_WHAT TO DO_
Copy out each line of the data that includes the string "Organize".

_DATA TO PROCESS_
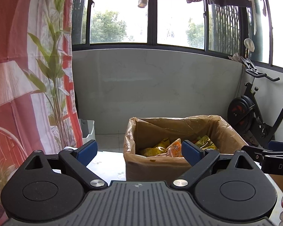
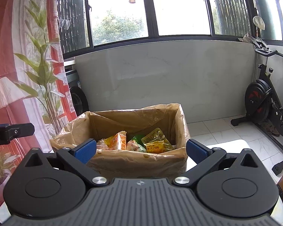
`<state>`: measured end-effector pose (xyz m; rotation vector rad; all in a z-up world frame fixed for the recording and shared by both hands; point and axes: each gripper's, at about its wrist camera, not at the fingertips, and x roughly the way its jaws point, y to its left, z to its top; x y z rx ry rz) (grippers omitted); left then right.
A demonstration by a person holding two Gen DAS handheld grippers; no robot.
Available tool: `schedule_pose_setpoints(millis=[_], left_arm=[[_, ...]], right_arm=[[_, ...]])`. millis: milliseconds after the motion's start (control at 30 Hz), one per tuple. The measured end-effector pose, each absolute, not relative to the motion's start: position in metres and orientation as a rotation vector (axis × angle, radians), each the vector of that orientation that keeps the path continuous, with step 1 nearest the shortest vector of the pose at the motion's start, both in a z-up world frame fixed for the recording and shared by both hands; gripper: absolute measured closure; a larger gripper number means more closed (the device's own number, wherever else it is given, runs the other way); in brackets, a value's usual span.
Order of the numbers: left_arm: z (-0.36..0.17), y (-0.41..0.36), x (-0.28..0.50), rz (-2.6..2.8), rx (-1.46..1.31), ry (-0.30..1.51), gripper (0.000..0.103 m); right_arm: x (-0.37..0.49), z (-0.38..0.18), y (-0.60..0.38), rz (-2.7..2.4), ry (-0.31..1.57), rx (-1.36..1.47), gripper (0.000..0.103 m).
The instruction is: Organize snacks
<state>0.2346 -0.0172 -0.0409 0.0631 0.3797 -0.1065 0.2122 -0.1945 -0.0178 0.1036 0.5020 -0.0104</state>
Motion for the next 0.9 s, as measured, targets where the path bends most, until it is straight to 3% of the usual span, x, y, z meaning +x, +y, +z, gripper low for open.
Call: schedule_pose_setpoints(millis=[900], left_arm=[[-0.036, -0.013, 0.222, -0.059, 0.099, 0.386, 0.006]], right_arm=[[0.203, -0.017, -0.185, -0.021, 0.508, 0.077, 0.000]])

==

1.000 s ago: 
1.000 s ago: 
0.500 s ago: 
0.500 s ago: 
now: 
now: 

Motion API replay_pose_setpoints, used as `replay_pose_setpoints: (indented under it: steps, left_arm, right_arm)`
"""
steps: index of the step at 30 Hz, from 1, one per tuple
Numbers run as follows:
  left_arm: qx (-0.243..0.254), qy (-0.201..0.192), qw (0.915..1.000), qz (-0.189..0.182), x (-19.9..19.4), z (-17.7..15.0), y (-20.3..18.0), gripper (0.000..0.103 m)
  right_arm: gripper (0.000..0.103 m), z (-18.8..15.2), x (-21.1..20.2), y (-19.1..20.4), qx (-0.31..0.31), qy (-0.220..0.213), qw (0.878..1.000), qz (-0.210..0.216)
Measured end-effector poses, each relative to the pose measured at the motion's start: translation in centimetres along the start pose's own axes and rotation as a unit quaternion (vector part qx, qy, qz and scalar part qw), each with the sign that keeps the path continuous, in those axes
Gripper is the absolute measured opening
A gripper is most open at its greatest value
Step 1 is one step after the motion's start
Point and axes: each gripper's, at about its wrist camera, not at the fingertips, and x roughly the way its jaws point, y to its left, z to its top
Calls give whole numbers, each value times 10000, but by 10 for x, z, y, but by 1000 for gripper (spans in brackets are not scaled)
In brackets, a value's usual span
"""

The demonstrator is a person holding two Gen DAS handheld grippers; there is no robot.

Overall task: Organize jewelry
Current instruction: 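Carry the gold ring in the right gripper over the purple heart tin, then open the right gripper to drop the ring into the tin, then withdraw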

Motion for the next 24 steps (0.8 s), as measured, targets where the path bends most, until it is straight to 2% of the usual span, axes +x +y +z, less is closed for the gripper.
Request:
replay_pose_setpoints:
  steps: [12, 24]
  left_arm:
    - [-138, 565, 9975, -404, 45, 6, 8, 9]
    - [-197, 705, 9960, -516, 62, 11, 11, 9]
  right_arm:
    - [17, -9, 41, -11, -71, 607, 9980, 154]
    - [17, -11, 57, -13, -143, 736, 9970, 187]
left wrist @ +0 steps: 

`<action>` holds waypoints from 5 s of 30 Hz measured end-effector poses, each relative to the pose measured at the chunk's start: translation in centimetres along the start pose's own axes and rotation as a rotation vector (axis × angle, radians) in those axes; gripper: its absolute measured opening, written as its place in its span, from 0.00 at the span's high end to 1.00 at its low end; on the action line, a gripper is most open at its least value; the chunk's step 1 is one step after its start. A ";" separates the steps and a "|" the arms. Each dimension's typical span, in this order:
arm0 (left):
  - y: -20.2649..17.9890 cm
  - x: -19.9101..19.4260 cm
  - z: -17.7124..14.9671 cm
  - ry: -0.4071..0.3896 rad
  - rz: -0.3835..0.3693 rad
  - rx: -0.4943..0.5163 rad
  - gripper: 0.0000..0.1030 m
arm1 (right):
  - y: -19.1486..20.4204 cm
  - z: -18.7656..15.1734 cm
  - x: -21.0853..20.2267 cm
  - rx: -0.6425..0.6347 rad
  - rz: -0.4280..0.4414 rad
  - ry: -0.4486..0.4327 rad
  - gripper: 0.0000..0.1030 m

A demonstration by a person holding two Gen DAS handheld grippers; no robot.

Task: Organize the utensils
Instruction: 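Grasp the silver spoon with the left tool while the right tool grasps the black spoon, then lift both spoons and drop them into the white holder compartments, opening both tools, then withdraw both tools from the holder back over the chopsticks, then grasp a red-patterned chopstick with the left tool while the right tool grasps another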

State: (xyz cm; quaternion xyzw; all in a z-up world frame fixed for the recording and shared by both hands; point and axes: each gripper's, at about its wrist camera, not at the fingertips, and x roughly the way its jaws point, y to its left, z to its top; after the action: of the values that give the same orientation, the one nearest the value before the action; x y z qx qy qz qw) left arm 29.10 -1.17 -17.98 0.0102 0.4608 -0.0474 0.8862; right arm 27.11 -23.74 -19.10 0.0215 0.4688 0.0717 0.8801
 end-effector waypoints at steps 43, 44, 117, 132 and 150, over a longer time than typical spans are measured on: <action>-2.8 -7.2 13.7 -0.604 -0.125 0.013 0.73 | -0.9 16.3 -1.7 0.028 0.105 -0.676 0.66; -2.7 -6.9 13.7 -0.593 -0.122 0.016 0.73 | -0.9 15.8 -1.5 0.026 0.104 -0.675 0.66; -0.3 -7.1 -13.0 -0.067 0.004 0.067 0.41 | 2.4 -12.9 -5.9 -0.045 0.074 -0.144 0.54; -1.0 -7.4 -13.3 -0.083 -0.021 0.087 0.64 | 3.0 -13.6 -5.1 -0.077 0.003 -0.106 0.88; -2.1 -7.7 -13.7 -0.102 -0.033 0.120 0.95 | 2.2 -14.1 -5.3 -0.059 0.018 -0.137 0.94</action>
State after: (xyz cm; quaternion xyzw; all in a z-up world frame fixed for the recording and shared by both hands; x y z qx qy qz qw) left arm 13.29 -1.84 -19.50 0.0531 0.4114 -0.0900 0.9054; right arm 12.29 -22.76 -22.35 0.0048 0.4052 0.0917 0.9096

_RESPONSE AREA_
The instruction is: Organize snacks
Overall task: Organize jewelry
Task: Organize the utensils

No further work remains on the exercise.